Große Empörung vor dem Parlamentsgebäude in Bukarest. Mehrere tausend Demonstranten fordern den Rücktritt des Ministerpräsidenten und den Sturz der Regierung. "Ihr seid eine Schande für Rumänien und die Europäische Union", rufen sie. Schon seit Wochen gibt es immer wieder Proteste, die Stimmung ist aufgeheizt.
Drinnen im Parlament wird wenig später abgestimmt über einen Misstrauensantrag gegen Regierungschef Victor Ponta. Doch von vornherein ist bereits klar, dass der Antrag scheitern wird. 275 Stimmen wären nötig für die Entlassung von Ponta, aber nur 207 kommen zusammen. Bemerkenswert ist allerdings, dass die Abgeordneten der Regierungskoalition sich geschlossen enthalten. Echte Unterstützung sieht anders aus.
Victor Ponta ist angeklagt vor Gericht. Aktenfälschung, Steuerbetrug und Geldwäsche werden ihm vorgeworfen. Doch der Premierminister bleibt unbeirrt im Amt. Nur als Parteichef der Sozialdemokraten ist er im Juli zurückgetreten. Alina Gorghiu, die Chefin der Mitte-rechts-Opposition findet das unmoralisch und ungerecht:
"Die einzige Justiz, die Ponta anerkennt, ist die seiner eigenen Partei. Damit nimmt er den rumänischen Staat in Geiselhaft und handelt verantwortungslos. Er weigert sich um jeden Preis zurückzutreten und klammert sich an die Macht wie eine Klette an die Kleidung."
Ponta bestreitet Fehlverhalten
In jedem anderen Land der EU hätte der Regierungschef mit der Einleitung eines Ermittlungsverfahrens gegen ihn sein Amt niedergelegt, meint Alina Gorghiu - und findet Unterstützung bei Staatspräsident Klaus Iohannis:
"Es ist eine untragbare Situation für Rumänien, dass der eigene Regierungschef als Straftäter beschuldigt wird. Was wir zur Zeit am wenigsten brauchen können, ist eine politische Krise. Deshalb fordere ich unmissverständlich den Rücktritt von Victor Ponta."

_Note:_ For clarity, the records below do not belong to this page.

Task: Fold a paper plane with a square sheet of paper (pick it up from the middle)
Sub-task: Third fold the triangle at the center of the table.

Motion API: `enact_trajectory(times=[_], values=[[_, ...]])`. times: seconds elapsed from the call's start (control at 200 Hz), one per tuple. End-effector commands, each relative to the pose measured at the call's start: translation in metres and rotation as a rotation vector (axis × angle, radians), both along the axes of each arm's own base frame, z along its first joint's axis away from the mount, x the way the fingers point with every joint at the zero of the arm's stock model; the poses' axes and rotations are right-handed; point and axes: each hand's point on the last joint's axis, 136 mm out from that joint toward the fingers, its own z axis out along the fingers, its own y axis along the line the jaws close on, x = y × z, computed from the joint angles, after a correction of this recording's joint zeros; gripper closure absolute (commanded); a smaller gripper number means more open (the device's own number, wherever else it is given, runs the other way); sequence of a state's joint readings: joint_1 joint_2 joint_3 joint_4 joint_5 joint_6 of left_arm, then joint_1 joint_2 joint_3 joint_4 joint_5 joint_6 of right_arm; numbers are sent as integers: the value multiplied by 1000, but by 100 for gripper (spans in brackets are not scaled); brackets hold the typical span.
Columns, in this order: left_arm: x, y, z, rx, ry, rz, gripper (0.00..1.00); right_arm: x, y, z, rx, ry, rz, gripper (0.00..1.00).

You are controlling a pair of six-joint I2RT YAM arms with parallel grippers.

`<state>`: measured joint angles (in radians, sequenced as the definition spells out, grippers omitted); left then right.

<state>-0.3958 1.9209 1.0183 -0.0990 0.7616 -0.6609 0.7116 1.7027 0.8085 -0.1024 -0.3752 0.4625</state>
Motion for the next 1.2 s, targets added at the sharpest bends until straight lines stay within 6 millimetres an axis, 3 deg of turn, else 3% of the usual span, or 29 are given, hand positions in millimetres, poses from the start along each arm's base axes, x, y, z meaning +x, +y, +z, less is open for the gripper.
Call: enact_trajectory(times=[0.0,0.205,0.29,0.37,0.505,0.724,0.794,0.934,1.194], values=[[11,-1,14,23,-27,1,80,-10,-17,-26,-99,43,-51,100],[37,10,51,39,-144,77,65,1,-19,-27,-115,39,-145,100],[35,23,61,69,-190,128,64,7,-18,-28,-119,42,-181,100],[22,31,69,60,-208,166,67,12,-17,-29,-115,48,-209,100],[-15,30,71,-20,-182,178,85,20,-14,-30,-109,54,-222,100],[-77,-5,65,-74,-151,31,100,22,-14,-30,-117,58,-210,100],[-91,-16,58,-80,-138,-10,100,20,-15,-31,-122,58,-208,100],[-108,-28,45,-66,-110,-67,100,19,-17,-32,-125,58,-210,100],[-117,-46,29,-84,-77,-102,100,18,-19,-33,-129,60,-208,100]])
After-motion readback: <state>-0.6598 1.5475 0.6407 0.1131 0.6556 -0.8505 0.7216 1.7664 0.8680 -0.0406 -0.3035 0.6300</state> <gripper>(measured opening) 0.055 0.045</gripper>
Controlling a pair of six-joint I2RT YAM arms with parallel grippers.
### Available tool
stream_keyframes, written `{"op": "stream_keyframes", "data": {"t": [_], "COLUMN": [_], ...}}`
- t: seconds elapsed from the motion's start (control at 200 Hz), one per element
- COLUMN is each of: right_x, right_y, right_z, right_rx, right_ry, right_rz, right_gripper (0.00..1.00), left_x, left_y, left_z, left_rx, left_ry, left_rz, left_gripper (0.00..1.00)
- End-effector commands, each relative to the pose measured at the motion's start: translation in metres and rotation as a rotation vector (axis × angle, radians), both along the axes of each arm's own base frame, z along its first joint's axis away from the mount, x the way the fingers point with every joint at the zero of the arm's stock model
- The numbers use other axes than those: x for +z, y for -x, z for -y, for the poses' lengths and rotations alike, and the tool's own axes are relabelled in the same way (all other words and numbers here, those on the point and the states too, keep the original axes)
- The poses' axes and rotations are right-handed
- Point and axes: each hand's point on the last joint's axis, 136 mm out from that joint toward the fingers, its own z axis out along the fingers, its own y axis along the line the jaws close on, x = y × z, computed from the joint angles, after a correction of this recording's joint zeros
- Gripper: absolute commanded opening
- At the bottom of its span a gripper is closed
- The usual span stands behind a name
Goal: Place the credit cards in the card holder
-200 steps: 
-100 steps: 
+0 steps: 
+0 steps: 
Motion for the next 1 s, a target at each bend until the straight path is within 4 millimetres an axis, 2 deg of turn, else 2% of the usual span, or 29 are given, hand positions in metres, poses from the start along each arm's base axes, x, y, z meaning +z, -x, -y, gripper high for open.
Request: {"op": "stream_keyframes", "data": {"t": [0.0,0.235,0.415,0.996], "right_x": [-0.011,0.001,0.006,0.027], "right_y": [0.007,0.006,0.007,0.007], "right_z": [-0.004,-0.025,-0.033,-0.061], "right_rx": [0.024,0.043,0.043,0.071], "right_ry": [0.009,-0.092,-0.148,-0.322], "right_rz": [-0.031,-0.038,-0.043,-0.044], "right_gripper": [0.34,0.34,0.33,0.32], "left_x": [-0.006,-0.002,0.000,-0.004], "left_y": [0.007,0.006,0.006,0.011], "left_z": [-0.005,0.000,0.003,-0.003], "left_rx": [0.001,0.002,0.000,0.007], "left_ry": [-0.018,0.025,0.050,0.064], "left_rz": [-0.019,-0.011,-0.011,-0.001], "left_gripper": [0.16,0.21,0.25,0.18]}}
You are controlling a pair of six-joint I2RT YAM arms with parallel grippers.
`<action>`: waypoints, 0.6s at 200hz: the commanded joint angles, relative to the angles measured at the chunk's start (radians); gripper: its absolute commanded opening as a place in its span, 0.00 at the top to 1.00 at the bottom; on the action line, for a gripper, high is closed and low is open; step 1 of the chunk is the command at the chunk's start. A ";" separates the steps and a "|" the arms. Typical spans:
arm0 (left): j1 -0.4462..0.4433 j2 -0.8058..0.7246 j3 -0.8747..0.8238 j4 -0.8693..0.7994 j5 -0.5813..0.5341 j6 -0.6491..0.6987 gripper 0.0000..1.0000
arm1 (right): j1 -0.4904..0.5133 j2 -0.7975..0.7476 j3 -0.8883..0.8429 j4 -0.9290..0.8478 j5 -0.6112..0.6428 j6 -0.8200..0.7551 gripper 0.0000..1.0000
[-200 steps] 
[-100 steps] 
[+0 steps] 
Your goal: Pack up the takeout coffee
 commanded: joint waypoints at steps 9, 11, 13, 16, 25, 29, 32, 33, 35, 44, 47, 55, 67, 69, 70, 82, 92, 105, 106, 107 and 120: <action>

Am liebsten, daraus macht der Staatspräsident keinen Hehl, würde er Victor Ponta lieber heute als morgen entlassen. Doch das geht aus rechtlichen Gründen nicht, weil die Vorwürfe gegen den 43-jährigen sich auf Ereignisse aus der Zeit vor dessen Amtsantritt als Ministerpräsident beziehen. Ponta selbst bestreitet weiterhin jedes Fehlverhalten und lehnt einen Amtsverzicht ab.
"Wenn ich als Premierminister zurückträte, dann würde ich das Land wieder jenen in die Hand geben, die es vor meinem Regierungsantritt ruiniert haben. Danach müssten wir wieder von vorne anfangen, damit die Menschen ihre Rente oder ihren Lohn bekommen. Das wäre doch Verrat an meinen Wählern!"
Nastase war Pontas Ziehvater
Auch Pontas Partei hat sich mehrfach klar gegen einen Rücktritt des Regierungschefs ausgesprochen. Die Sozialdemokraten befürchten, in einem solchen Fall die Macht zu verlieren, weil ihr kleinerer Koalitionspartner, die "Union für den Fortschritt Rumäniens", die Situation ausnutzen könnte, um die Seiten zu wechseln. Sollte es in der Folge zu Neuwahlen kommen, würden viele Abgeordnete außerdem Gefahr laufen, ihren mit viel Geld erkämpften Platz im Parlament zu verlieren.
Politischer Ziehvater von Victor Ponta war übrigens der frühere Ministerpräsident Adrian Nastase. Der ist inzwischen wegen Korruption zu einer mehrjährigen Haftstrafe verurteilt worden. Als der Prozess gegen ihn losging, war Nastase allerdings schon etliche Jahre nicht mehr im Amt.